Last night, Parliament voted to reject an amendment tabled by Lord Dubs to the Immigration Bill to resettle 3,000 unaccompanied refugee children from Europe, to the UK. Having visited camps on the Greek island of Lesbos, I have maintained a very close interest in the response of the UK to the refugee crisis and particularly for the support we give to those unaccompanied refugee children. It was therefore with a heavy heart that I chose to vote against the amendment; a matter I gave a lot of thought to and wish to explain further.
The response of the UK so far has committed to taking 20,000 refugees from their home region and resettle them here in the UK. The decision was intended to help prevent refugees taking the perilous journey to cross the Mediterranean Sea and ensure the UK can deliver a successful resettlement programme.
The amendment to resettle 3000 refugee children from Europe, departs from the intention of the UK to reduce the numbers of refugees who cross the sea. It is often the case that unaccompanied refugee children are encouraged to make this treacherous journey on their own; to be reunited with their families on the European continent. By committing to resettling unaccompanied children from Europe, I fear we would have encouraged more and more children to risk their lives by making the crossing alone, with the promise of refuge in the UK.

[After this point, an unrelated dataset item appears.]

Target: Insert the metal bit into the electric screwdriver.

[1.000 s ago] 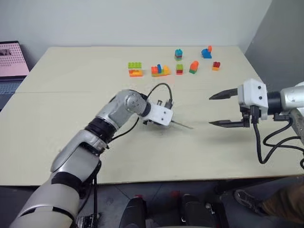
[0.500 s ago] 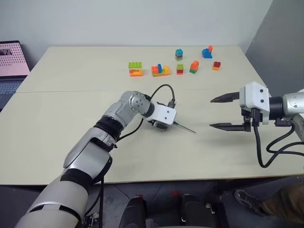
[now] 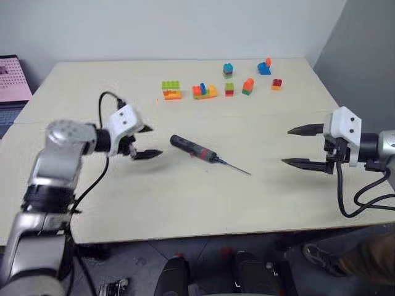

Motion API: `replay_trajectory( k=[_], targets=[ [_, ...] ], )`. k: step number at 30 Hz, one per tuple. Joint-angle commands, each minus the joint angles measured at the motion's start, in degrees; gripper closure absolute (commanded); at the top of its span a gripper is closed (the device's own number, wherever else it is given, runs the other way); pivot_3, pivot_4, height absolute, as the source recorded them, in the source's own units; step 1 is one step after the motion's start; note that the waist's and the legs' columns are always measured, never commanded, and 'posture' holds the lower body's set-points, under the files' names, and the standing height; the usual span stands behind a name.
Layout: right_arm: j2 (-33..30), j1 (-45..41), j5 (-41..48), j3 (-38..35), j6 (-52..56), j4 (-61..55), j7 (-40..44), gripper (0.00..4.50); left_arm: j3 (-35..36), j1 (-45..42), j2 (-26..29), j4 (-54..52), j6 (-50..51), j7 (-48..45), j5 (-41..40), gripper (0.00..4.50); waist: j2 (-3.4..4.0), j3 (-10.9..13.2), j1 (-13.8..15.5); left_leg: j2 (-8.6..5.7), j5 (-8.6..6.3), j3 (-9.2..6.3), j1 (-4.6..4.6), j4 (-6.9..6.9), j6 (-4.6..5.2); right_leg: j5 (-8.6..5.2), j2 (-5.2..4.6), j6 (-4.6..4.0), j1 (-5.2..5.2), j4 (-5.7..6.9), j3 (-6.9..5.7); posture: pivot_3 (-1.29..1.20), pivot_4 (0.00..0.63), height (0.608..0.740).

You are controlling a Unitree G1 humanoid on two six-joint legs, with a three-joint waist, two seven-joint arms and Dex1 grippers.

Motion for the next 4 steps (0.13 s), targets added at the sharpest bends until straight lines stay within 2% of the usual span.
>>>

I understand that the proposal to resettle more unaccompanied children from Europe is in light of distressing figures which, according to Europol, suggest that 10,000 refugee children have gone missing upon arriving in Europe and have most likely fallen into the hands of criminal gangs. These figures are utterly shocking and make for a terrifying prospect for the 95,000 unaccompanied children seeking asylum in Europe. However, the case that almost 10% of all children fleeing to Europe go missing, suggests to me we need to do more to safely resettling refugee children from their own region whilst delivering efforts to protect those arriving on this continent.
That is why I have worked closely with the Minister to deliver the latest announcement for a new resettlement scheme for 3,000 unaccompanied refugee children in the Middle East and North Africa to the UK, over the next four years.
In a statement to the House, the Minister acknowledged the hard work of myself and a team of colleagues, to ensure the response of this Government is timely, effective and overall provides the essential care to ensure this country continues to deliver more and more help.
I continue to pressurise the Government to ensure the UK delivers the best response to support all those affected by the refugee crisis.